[Given material Boundary: Start]

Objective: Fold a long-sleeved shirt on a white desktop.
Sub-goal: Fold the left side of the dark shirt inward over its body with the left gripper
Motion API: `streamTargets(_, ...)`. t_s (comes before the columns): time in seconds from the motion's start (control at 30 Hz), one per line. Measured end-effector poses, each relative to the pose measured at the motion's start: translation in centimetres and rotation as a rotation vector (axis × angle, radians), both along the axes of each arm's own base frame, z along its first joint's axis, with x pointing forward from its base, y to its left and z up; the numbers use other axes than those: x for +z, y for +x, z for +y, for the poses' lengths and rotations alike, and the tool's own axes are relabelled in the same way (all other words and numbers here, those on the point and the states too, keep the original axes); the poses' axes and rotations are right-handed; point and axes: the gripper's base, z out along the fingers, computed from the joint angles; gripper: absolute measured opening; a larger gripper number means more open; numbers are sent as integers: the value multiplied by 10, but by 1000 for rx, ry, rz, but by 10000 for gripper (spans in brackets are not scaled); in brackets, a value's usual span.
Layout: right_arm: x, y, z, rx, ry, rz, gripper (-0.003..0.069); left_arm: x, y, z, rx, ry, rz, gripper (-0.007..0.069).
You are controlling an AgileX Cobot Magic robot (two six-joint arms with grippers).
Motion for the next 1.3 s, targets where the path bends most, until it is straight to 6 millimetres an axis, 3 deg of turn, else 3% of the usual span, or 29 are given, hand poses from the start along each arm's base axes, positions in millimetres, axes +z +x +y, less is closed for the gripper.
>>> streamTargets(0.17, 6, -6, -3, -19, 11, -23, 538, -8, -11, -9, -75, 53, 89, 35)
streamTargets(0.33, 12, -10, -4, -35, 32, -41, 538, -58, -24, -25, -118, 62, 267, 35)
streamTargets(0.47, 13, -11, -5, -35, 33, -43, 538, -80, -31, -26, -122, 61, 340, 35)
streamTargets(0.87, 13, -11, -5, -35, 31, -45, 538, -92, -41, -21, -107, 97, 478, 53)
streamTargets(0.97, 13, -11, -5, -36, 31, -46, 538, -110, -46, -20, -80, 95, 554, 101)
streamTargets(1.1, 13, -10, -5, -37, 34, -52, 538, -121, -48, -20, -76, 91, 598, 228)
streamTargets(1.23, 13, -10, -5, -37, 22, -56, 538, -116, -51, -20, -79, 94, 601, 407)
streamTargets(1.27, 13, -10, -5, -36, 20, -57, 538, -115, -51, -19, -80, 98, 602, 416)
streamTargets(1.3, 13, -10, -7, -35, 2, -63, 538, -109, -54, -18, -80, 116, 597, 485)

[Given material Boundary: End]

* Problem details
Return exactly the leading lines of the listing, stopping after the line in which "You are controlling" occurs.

* Answer to the problem
Objective: Fold a long-sleeved shirt on a white desktop.
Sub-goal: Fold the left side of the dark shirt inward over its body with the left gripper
Motion API: `streamTargets(_, ...)`. t_s (comes before the columns): time in seconds from the motion's start (control at 30 Hz), one per line. Measured end-effector poses, each relative to the pose measured at the motion's start: translation in centimetres and rotation as a rotation vector (axis × angle, radians), both along the axes of each arm's own base frame, z along its first joint's axis, with x pointing forward from its base, y to its left and z up; the numbers use other axes than those: x for +z, y for +x, z for +y, for the poses' lengths and rotations alike, and the tool's own axes are relabelled in the same way (all other words and numbers here, those on the point and the states too, keep the original axes); the poses' axes and rotations are right-handed; point and axes: the gripper's base, z out along the fingers, computed from the joint angles; gripper: absolute measured opening; a larger gripper number means more open; numbers are sent as integers: the value multiplied by 10, but by 1000 for rx, ry, rz, but by 10000 for gripper (spans in brackets are not scaled); in brackets, a value's usual span.
Layout: right_arm: x, y, z, rx, ry, rz, gripper (-0.003..0.069); left_arm: x, y, z, rx, ry, rz, gripper (-0.007..0.069).
You are controlling an AgileX Cobot Magic robot (two six-joint arms with grippers).

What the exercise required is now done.